TASK INSTRUCTIONS — Produce an exact copy of the lines from the line containing "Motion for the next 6" through the last line of the entries below, and only those lines.

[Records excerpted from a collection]
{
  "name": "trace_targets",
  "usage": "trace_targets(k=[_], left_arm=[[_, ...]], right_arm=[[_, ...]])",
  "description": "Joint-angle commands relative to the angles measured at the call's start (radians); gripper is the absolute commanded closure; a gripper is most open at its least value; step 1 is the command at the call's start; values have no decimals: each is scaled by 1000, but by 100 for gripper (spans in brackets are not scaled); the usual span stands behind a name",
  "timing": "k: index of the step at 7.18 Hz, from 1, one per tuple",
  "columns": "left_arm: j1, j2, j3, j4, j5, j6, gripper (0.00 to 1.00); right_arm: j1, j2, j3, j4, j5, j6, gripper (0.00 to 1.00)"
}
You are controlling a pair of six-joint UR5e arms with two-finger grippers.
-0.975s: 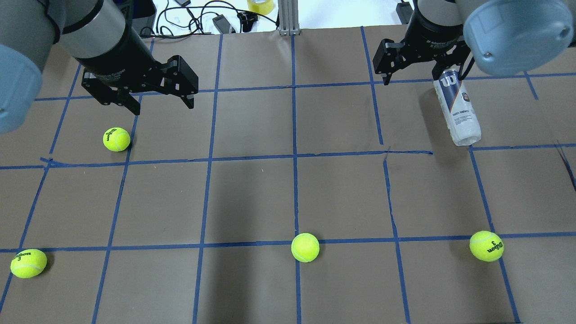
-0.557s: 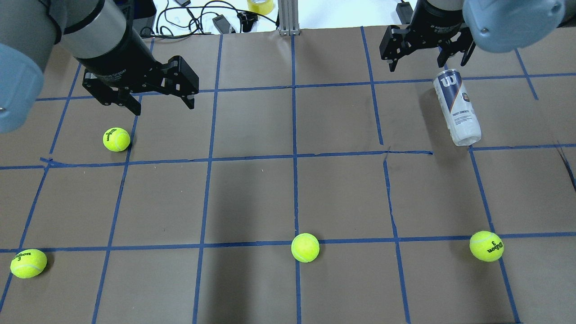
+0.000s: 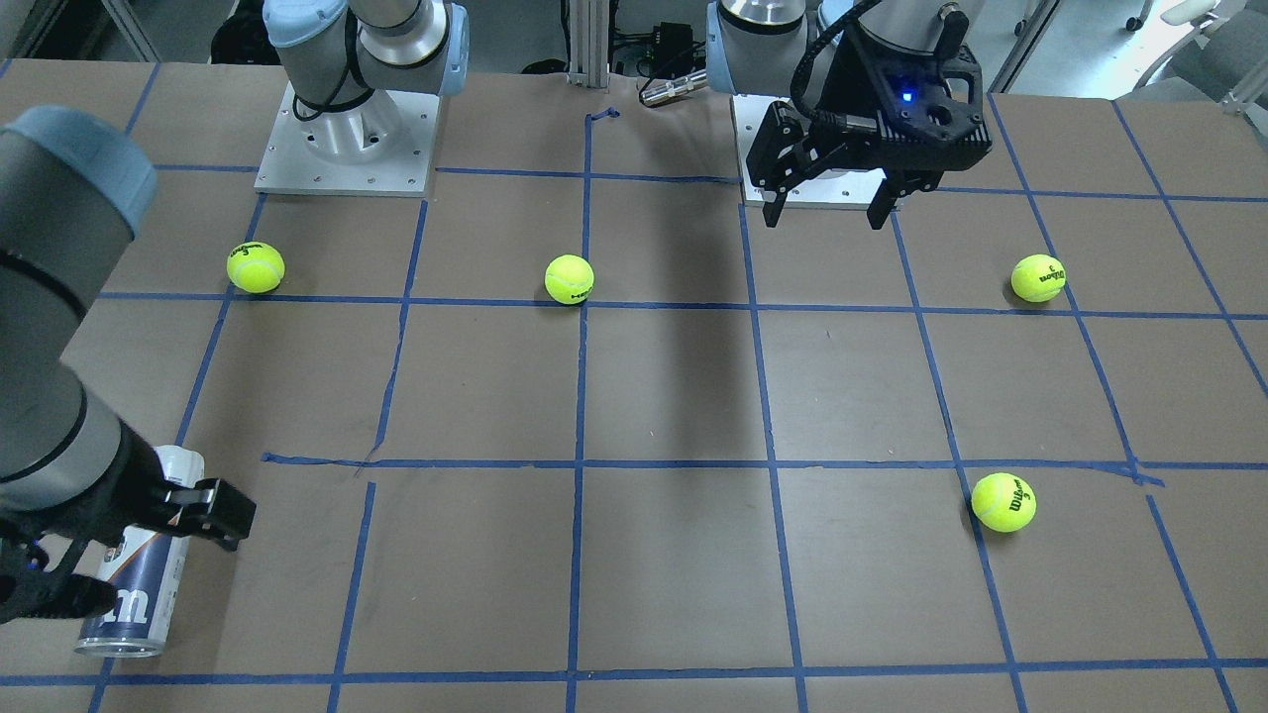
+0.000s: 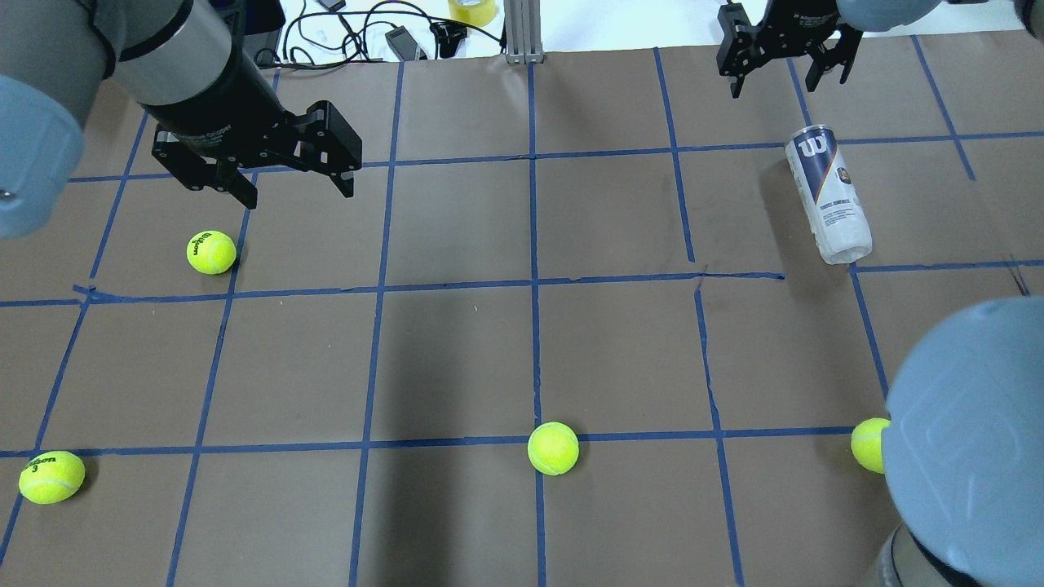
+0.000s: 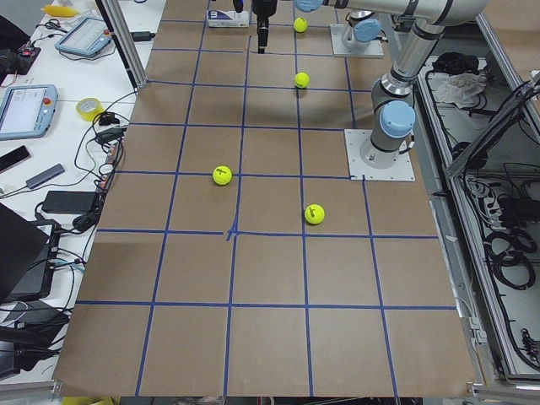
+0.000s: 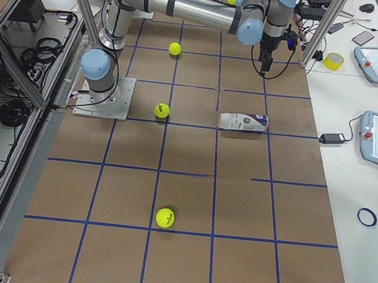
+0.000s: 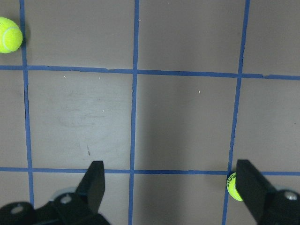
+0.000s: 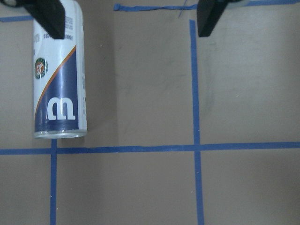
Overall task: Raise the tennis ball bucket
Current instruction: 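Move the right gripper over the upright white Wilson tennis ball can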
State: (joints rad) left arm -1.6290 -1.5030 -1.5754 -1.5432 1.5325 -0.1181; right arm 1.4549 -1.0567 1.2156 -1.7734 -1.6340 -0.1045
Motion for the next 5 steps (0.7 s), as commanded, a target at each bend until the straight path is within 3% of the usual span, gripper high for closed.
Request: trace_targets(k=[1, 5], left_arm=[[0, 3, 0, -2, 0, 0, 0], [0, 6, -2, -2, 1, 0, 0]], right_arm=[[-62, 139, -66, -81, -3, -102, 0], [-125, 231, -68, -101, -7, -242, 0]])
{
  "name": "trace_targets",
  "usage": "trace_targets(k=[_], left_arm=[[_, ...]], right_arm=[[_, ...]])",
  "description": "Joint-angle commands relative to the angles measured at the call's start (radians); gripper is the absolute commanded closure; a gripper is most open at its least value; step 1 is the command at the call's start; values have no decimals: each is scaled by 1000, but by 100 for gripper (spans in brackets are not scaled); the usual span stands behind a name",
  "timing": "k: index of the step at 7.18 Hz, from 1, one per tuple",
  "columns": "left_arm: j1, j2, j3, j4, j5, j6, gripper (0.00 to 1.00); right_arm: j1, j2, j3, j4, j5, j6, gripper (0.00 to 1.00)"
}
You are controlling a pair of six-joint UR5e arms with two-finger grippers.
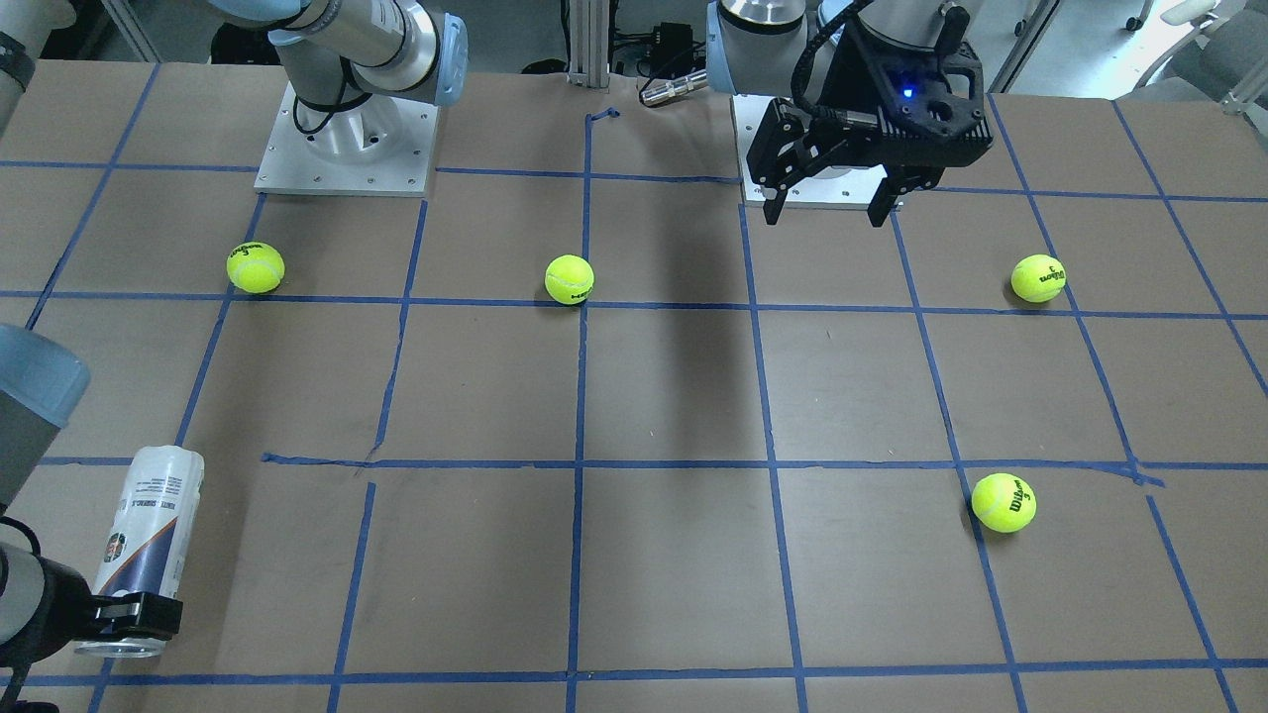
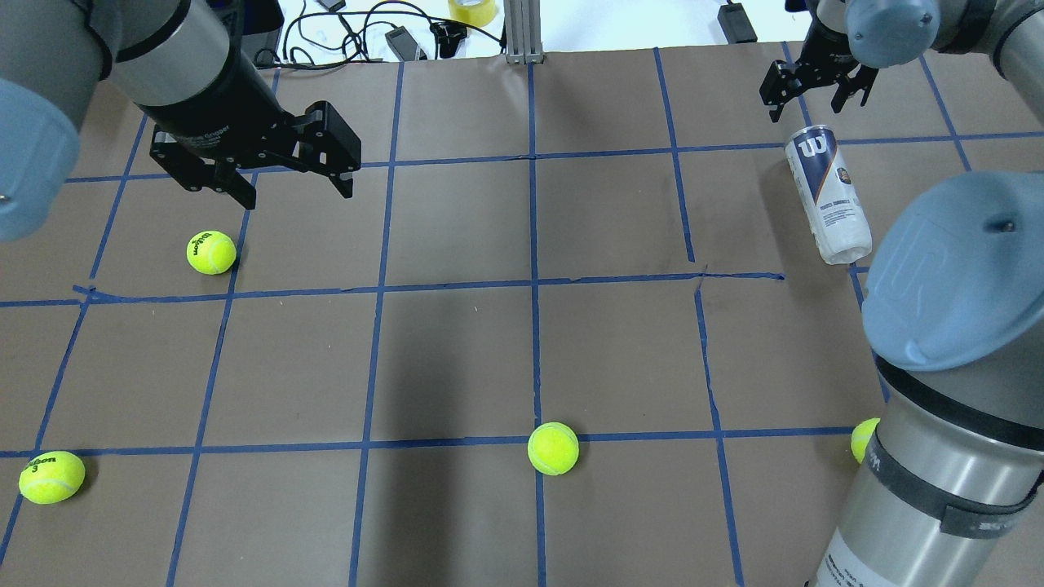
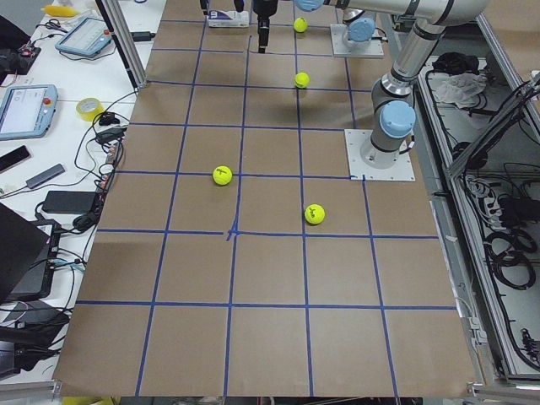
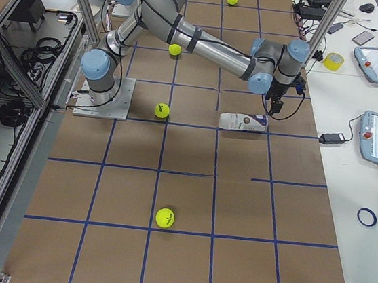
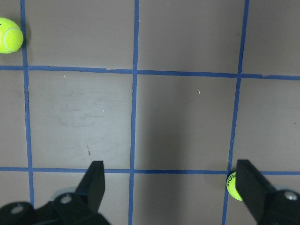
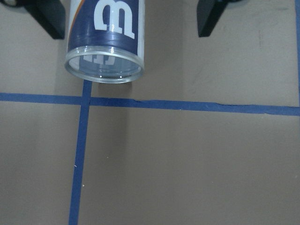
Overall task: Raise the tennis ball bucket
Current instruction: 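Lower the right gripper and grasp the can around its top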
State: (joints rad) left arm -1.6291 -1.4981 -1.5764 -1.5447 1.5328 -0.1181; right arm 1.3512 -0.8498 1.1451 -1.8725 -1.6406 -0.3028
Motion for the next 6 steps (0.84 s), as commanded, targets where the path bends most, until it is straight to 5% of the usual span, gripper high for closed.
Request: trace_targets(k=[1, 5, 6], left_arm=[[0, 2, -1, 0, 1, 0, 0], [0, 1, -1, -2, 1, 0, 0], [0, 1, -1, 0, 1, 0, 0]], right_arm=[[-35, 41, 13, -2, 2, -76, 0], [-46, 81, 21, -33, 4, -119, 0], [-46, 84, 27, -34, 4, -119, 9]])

ANSWER TO THIS TASK —
Motion for the next 6 steps (0.84 s), as commanded, targets where the path bends most, until it is straight to 5% of the usual span, gripper high for closed.
Request: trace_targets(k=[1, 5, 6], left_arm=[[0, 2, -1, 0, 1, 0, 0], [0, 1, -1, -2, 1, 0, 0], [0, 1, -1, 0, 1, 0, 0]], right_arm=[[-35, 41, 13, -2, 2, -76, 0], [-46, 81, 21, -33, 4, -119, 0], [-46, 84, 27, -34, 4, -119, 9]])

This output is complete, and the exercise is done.